Momenteel loopt er, op aandringen van de Tweede Kamer, een onderzoek door bureaus Beke en Ateno naar ‘homogenezing’. De Kamer maakt zich namelijk zorgen over met name jonge en kwetsbare lhtb’ers die worden geconfronteerd met ‘homogenezing’. Gisteren heeft minister Hugo de Jonge de belangrijkste uitkomsten van dit onderzoek naar de Tweede Kamer gestuurd.
Psychische schade
Uit dit onderzoek blijkt dat voornamelijk in bepaalde orthodoxe geloofsgemeenschappen homoseksualiteit niet wordt geaccepteerd.
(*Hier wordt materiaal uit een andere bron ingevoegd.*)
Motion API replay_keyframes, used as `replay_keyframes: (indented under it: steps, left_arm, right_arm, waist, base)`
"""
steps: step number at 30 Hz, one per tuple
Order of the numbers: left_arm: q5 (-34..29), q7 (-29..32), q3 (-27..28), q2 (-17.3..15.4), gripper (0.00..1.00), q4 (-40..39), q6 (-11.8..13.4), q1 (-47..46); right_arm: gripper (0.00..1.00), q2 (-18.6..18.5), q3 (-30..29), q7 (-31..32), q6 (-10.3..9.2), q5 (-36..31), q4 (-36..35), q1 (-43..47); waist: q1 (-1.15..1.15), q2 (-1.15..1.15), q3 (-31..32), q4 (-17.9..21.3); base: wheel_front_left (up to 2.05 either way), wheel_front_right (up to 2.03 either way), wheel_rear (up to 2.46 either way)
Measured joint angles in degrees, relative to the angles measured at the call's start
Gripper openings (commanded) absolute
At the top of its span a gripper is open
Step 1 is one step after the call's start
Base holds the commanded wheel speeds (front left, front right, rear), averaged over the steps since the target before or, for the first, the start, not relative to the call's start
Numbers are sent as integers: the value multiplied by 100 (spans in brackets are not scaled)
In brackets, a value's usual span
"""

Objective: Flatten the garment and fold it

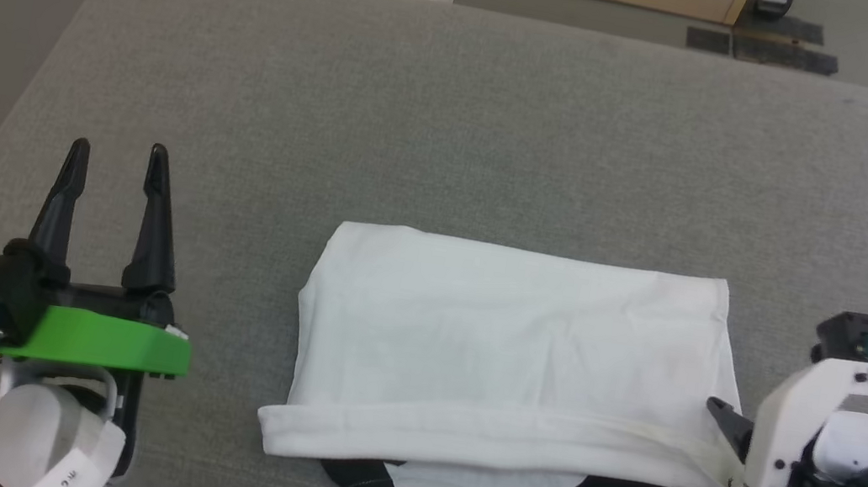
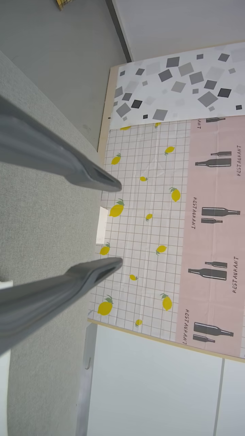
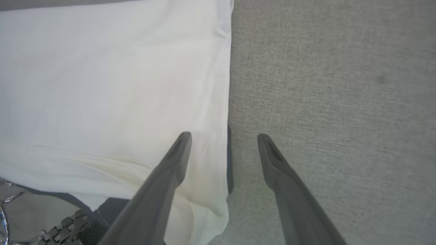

Hier worden homoseksuele gevoelens ontmoedigt en de kop ingedrukt. In sommige gemeenschappen zien ze dit als een demon die moet worden uitgedreven. Een gevolg hiervan is dat sommigen langer ‘in de kast’ blijven, omdat ze er niet voor durven uit te komen. Het toepassen van ‘homogenezing’ kan echter ernstige psychische schade aanrichten.
Jonge lhtb'ers
Een andere uitkomst van dit onderzoek is dat ‘homogenezingstherapie’ weinig onder minderjarigen wordt gedaan. Dit komt doordat jonge lhtb’ers, die uit geloofsgemeenschappen komen waarin dit niet geaccepteerd wordt, vaak proberen om deze gevoelens zo lang mogelijk te verbergen. Wanneer deze gevoelens wel naar buiten komen, zijn zij vaak al een stuk ouder. Opvallend is dat homoseksuelen die ‘conversietherapie’ hebben ondergaan, vaak zelf de therapeut hebben benaderd.
Positieve houding
Ondanks dat ‘homogenezing’ vaker voorkomt in strenggelovige gemeenschappen, benadrukt De Jonge dat het grootste deel van de onderzochte geloofsgemeenschappen een positieve houding heeft ten opzichte van leden met een lhtb-achtergrond.